An increased incidence of cancers other than lymphomas has been observed in patients with mycosis fungoides [40]. In these patients, mycosis fungoides may represent either the primary or the subsequent malignancy.
Specific infiltrates of mycosis fungoides can be observed in benign and malignant skin tumors such as melanocytic nevi, malignant melanoma, and seborrheic keratoses, among others (Fig. 2.20). In these cases the association of the two diseases represents an example of so-called “collision tumors,” due to colonization of a second neoplasm by neoplastic cells of mycosis fungoides (composite lymphomas are also conceptually a variant of “collision tumors”).
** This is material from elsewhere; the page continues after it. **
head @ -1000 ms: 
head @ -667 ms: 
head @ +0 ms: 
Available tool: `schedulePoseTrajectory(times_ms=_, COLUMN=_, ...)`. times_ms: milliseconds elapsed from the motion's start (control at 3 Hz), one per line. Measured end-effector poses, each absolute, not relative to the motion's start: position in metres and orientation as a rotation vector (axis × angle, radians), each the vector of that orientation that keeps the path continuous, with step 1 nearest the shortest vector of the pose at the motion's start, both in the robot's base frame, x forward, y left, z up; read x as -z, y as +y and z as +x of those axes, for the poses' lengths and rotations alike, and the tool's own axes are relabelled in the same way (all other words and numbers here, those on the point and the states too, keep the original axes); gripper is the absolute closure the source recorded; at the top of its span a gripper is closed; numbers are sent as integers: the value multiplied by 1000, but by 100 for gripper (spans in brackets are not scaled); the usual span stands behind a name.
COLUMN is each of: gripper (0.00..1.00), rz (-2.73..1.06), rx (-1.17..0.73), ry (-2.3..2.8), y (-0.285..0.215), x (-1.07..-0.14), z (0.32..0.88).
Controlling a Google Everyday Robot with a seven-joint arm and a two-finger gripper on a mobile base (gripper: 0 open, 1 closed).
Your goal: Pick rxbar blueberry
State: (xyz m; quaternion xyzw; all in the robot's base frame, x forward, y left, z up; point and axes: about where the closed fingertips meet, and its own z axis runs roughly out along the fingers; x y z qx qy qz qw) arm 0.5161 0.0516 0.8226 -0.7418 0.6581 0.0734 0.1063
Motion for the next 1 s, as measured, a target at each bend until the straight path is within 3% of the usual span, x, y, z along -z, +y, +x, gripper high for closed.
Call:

Histopathology, Immunophenotype, and Molecular Genetics
Mycosis fungoides is a cutaneous T-cell lymphoma characterized cytomorphologically by the proliferation of small- to medium-sized pleomorphic (“cerebriform”) lymphocytes (Fig. 2.21). Intraepidermal collections of lymphocytes (so-called “Pautrier’s microabscesses”) (Fig. 2.22), considered the hallmark of the disease, are present only in a minority of early patches of mycosis fungoides and can be absent from more advanced lesions as well. Parenthetically, the first description of the “microabscesses” was not by Pautrier but by Jean Ferdinand Darier several decades before [44]. Pautrier was puzzled by the attribution of this observation to himself and acknowledged that the intraepidermal collections of lymphocytes should have been termed “Darier’s nests” (a term that was used in the 1920s) instead [44].
It should be emphasized that, although precise histopathologic criteria for the diagnosis of early mycosis fungoides have been identified (Table 2.2), in many cases a definitive diagnosis can be made only after a careful correlation with the clinical features of the disease [45]. Further problems can arise when biopsies are taken after different types of local treatment that alter the histopathologic features of the lesions. As a general rule, it is advisable to take multiple biopsies from morphologically different lesions, if necessary to repeat biopsies after a 2-week period without local treatment, and to perform repeat biopsies on recurrent lesions. Repeat biopsies on recurrent lesions should be performed also to check whether the histopathologic features are stable or changing (i.e., occurrence of large cell transformation).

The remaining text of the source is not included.